Return all of the listing word for word; the pictures stay out.
* * * * * * *
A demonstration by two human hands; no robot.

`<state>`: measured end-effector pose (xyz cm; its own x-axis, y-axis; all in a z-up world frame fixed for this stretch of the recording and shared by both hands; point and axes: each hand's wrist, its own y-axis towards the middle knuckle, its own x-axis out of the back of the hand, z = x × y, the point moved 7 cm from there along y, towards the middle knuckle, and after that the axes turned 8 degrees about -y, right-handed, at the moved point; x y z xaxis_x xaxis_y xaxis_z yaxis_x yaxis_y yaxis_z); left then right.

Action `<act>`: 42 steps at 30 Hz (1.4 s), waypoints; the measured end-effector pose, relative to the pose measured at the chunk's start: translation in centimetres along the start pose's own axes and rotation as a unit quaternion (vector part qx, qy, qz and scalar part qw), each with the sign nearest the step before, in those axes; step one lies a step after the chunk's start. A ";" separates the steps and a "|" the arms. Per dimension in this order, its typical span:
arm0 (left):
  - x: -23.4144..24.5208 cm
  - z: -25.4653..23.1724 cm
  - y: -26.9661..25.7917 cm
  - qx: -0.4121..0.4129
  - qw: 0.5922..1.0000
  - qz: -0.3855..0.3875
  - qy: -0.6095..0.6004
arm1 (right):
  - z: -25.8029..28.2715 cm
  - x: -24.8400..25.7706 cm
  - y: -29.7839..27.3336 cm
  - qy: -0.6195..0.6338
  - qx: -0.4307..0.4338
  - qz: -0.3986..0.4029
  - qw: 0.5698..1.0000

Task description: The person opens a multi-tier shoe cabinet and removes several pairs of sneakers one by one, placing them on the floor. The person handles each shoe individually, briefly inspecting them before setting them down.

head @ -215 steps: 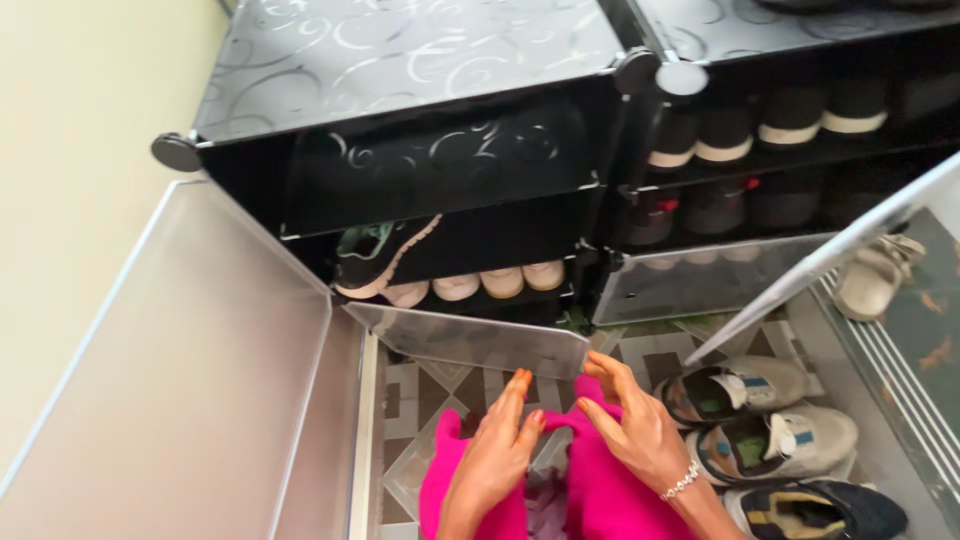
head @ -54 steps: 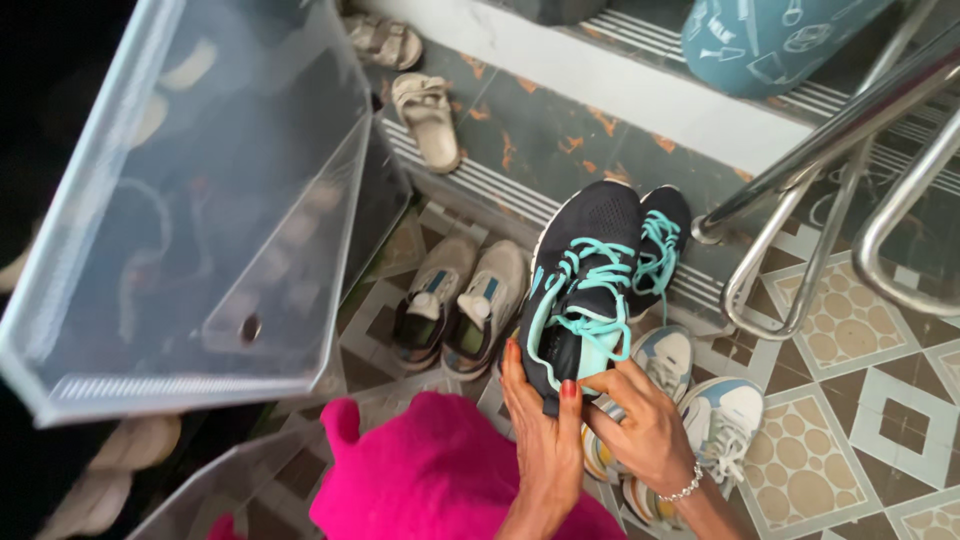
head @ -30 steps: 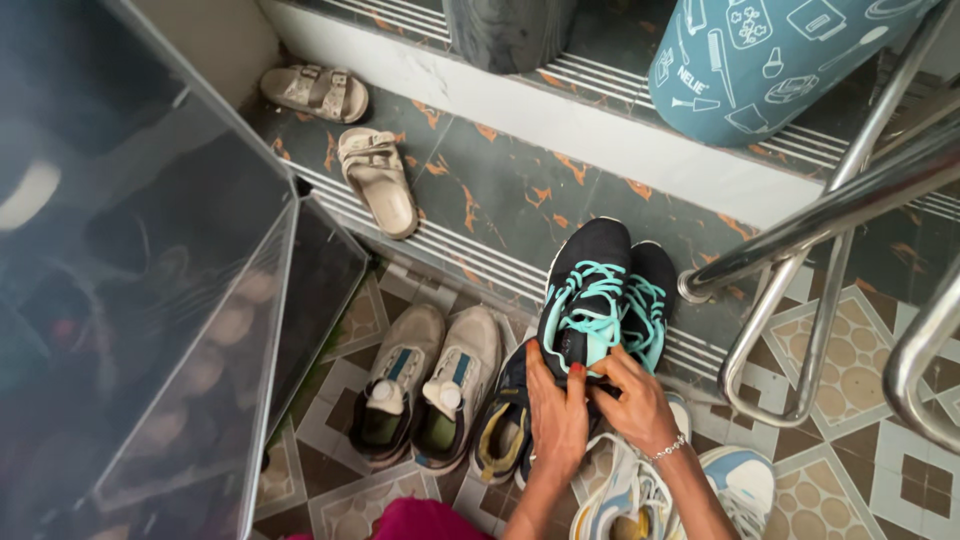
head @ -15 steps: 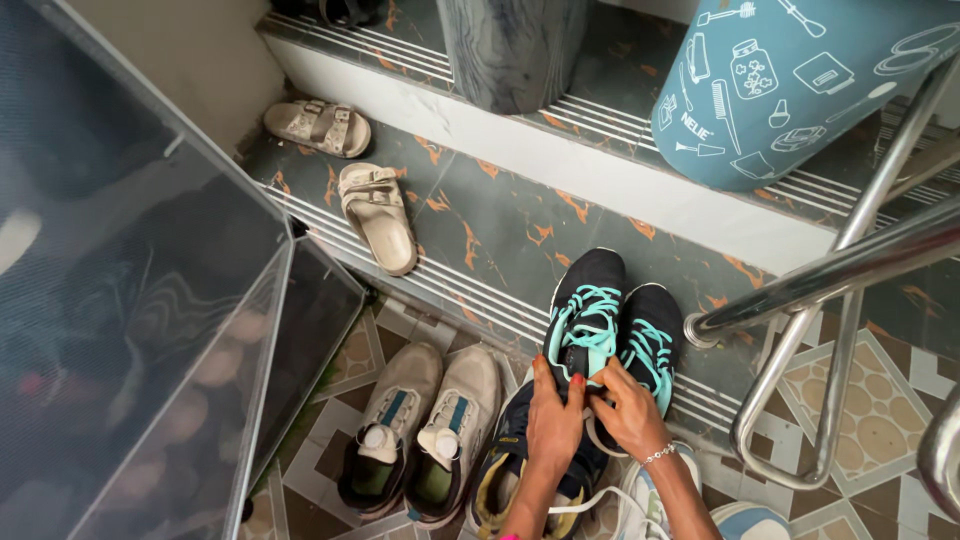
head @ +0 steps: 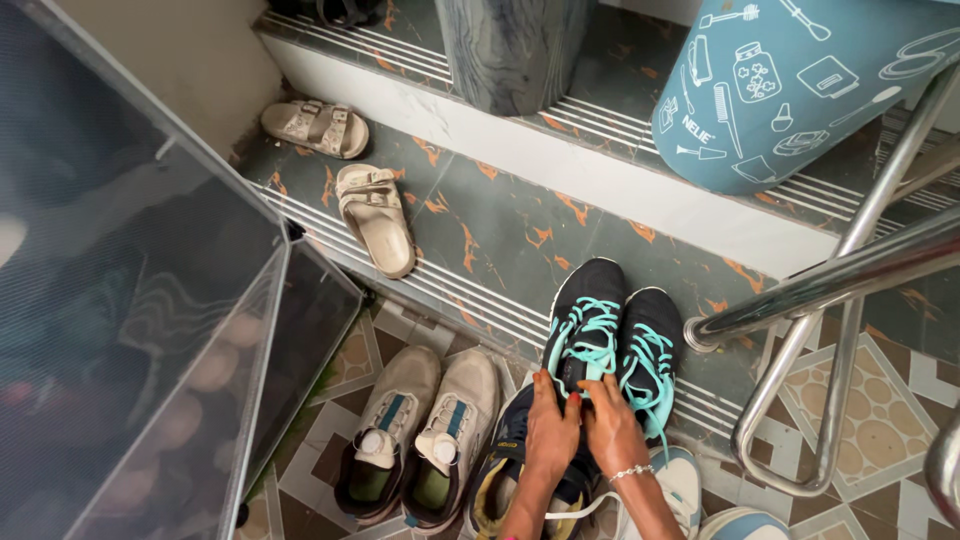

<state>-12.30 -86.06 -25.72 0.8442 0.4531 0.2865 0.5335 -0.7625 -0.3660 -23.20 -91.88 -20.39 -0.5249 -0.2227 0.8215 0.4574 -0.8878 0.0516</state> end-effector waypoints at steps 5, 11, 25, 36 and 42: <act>-0.1 0.6 -0.6 -0.010 1.000 0.010 0.010 | 0.2 -0.2 -0.7 -0.007 -0.013 -0.001 1.000; 1.9 -2.2 -3.9 0.006 1.000 0.003 -0.001 | 2.0 2.1 -2.3 0.000 0.046 -0.066 0.997; 14.8 -7.3 -19.2 -0.078 0.994 -0.073 0.029 | 14.7 5.4 -10.9 0.183 0.156 0.028 0.970; 27.9 -8.5 -35.9 -0.076 0.971 -0.225 -0.040 | 27.6 4.0 -18.9 0.205 0.270 0.166 0.926; 32.6 -7.4 -43.0 -0.091 0.939 -0.323 -0.067 | 34.5 3.0 -23.2 0.248 0.334 0.236 0.878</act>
<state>-8.15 -41.91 5.90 0.3522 0.8936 0.2782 0.9295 -0.3688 0.0079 -10.67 -58.03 0.48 -0.3351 -0.7976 0.5015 0.9405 -0.2511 0.2291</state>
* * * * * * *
◆ **RESULT OF THIS EXERCISE**:
A demonstration by two human hands; no robot.

`<state>`: measured end-effector pose (xyz cm; its own x-axis, y-axis; all in a z-up world frame fixed for this stretch of the recording and shared by both hands; point and axes: each hand's wrist, its own y-axis towards the middle knuckle, its own x-axis out of the back of the hand, z = x × y, the point moved 7 cm from there along y, towards the middle knuckle, and after that the axes turned 8 degrees about -y, right-handed, at the moved point; x y z xaxis_x xaxis_y xaxis_z yaxis_x yaxis_y yaxis_z); left then right.

Action `<act>`: 42 steps at 30 Hz (1.4 s), waypoints; the measured end-effector pose, relative to the pose measured at the chunk's start: translation in centimetres along the start pose's own axes and rotation as a unit quaternion (vector part qx, qy, qz and scalar part qw), each with the sign nearest the step before, in those axes; step one lies a step after the chunk's start. A ";" separates the steps and a "|" the arms. Per dimension in this order, its typical span:
arm0 (left):
  - x: -23.4144..24.5208 cm
  - z: -25.4653..23.1724 cm
  - y: -26.9661..25.7917 cm
  - qx: -0.4121..0.4129
  - qw: 0.5922..1.0000
  - qz: -0.3855..0.3875
  - qy: -0.6095..0.6004
arm1 (right):
  - z: -25.8029..28.2715 cm
  - x: -24.8400..25.7706 cm
  - y: -29.7839..27.3336 cm
  - qy: -0.6195..0.6338
  - qx: -0.4307..0.4338
  - qz: -0.3986..0.4029
  - qw: 0.5698..1.0000

Task description: The person opens a multi-tier shoe cabinet and removes several pairs of sneakers one by one, placing them on the floor. The person handles each shoe individually, briefly inspecting them before setting them down.

head @ -215 steps: 
head @ -54 steps: 
head @ -30 steps: 
head @ -15 steps: 
head @ +0 steps: 

<state>-12.30 -86.06 -25.72 0.8442 0.4531 0.2865 0.5335 -0.7625 -0.3660 -23.20 -91.88 -20.39 -0.5249 -0.2227 0.8215 0.4574 -0.8878 0.0516</state> end-effector waypoints at steps 5, 11, 25, 36 and 42: <act>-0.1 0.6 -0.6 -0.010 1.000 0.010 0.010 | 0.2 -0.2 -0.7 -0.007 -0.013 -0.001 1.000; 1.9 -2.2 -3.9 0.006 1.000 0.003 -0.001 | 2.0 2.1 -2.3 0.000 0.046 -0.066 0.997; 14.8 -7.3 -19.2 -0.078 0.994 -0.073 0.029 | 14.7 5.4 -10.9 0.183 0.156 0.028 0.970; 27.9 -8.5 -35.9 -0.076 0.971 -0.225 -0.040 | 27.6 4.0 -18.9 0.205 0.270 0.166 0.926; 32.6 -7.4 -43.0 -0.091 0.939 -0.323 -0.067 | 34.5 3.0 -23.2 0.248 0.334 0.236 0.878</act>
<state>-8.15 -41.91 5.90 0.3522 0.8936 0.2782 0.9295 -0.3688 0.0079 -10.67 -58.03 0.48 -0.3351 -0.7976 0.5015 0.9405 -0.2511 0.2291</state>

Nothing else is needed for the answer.